### Instructions to follow
Exactly as written, print each of the entries.

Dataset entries
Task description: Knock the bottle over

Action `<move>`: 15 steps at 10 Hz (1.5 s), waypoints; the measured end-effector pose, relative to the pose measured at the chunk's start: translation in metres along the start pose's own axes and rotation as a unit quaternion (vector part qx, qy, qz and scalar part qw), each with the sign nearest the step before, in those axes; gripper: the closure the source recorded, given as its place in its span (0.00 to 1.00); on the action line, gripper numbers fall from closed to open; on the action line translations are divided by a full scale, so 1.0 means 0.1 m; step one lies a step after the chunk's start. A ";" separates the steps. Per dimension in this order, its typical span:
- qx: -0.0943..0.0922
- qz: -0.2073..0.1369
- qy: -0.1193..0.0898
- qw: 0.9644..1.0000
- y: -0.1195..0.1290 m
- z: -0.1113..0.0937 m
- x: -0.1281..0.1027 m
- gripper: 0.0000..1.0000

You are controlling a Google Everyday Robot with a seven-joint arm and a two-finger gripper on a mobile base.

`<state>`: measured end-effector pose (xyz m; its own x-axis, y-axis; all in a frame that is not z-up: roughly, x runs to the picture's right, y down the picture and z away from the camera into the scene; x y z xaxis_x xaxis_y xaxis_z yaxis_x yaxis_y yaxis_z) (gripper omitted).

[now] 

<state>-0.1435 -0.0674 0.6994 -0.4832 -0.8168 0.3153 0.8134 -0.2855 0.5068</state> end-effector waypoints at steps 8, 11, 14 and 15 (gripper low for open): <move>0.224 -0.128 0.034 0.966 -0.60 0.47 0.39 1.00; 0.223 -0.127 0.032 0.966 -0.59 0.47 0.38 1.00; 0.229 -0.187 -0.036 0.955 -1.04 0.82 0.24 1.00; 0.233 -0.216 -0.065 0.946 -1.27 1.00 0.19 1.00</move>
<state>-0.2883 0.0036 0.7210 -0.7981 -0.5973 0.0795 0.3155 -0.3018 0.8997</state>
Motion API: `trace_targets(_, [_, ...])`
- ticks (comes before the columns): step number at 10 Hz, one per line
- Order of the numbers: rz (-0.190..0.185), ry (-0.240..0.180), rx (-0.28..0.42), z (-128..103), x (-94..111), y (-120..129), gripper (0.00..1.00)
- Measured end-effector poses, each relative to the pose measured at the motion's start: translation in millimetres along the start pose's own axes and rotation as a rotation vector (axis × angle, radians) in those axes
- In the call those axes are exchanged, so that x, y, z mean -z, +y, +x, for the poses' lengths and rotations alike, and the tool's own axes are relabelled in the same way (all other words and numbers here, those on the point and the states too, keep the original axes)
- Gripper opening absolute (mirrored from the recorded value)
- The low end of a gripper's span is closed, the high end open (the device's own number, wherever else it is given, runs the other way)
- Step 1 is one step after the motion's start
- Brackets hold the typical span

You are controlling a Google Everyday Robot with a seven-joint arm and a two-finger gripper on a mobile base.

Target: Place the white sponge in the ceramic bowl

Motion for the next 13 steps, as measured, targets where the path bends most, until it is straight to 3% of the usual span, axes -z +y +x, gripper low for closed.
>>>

### Answer space
Task description: Knock the bottle over

Action `<move>`: 15 steps at 10 Hz (1.5 s), waypoints; the measured end-effector pose, relative to the pose measured at the chunk's start: translation in metres along the start pose's own axes and rotation as a unit quaternion (vector part qx, qy, qz and scalar part qw), each with the sign nearest the step before, in those axes; gripper: the closure the source recorded, given as its place in its span (0.00 to 1.00); on the action line, gripper numbers fall from closed to open; on the action line translations are divided by a full scale, so 1.0 means 0.1 m; step one lies a step after the chunk's start. A ";" separates the steps. Per dimension in this order, its typical span:
- qx: -0.0943..0.0922
- qz: -0.2073..0.1369
- qy: -0.1193..0.0898
- qw: 0.9644..1.0000
- y: -0.1195..0.1290 m
- z: -0.1113..0.0937 m
- x: -0.1281..0.1027 m
- gripper: 0.0000..1.0000

You are controlling a Google Everyday Robot with a seven-joint arm and a two-finger gripper on a mobile base.

`<state>`: measured end-effector pose (xyz m; its own x-axis, y-axis; all in a frame that is not z-up: roughly, x runs to the picture's right, y down the picture and z away from the camera into the scene; x y z xaxis_x xaxis_y xaxis_z yaxis_x yaxis_y yaxis_z) (gripper omitted).

[now] 

<state>-0.1435 -0.0674 0.6994 -0.4832 -0.8168 0.3153 0.8134 -0.2855 0.5068</state> end-effector waypoints at steps 8, 11, 14 and 15 (gripper low for open): <move>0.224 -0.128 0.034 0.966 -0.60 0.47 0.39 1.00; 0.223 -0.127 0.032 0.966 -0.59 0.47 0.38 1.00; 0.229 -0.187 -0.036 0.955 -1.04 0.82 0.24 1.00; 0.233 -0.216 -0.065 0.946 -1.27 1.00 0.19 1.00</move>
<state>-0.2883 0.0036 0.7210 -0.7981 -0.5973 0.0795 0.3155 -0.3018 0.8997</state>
Motion API: `trace_targets(_, [_, ...])`
- ticks (comes before the columns): step number at 10 Hz, one per line
- Order of the numbers: rz (-0.190..0.185), ry (-0.240..0.180), rx (-0.28..0.42), z (-128..103), x (-94..111), y (-120..129), gripper (0.00..1.00)
- Measured end-effector poses, each relative to the pose measured at the motion's start: translation in millimetres along the start pose's own axes and rotation as a rotation vector (axis × angle, radians) in those axes
- In the call those axes are exchanged, so that x, y, z mean -z, +y, +x, for the poses' lengths and rotations alike, and the tool's own axes are relabelled in the same way (all other words and numbers here, those on the point and the states too, keep the original axes)
- Gripper opening absolute (mirrored from the recorded value)
- The low end of a gripper's span is closed, the high end open (the device's own number, wherever else it is given, runs the other way)
- Step 1 is one step after the motion's start
- Brackets hold the typical span

You are controlling a Google Everyday Robot with a seven-joint arm and a two-finger gripper on a mobile base.

Target: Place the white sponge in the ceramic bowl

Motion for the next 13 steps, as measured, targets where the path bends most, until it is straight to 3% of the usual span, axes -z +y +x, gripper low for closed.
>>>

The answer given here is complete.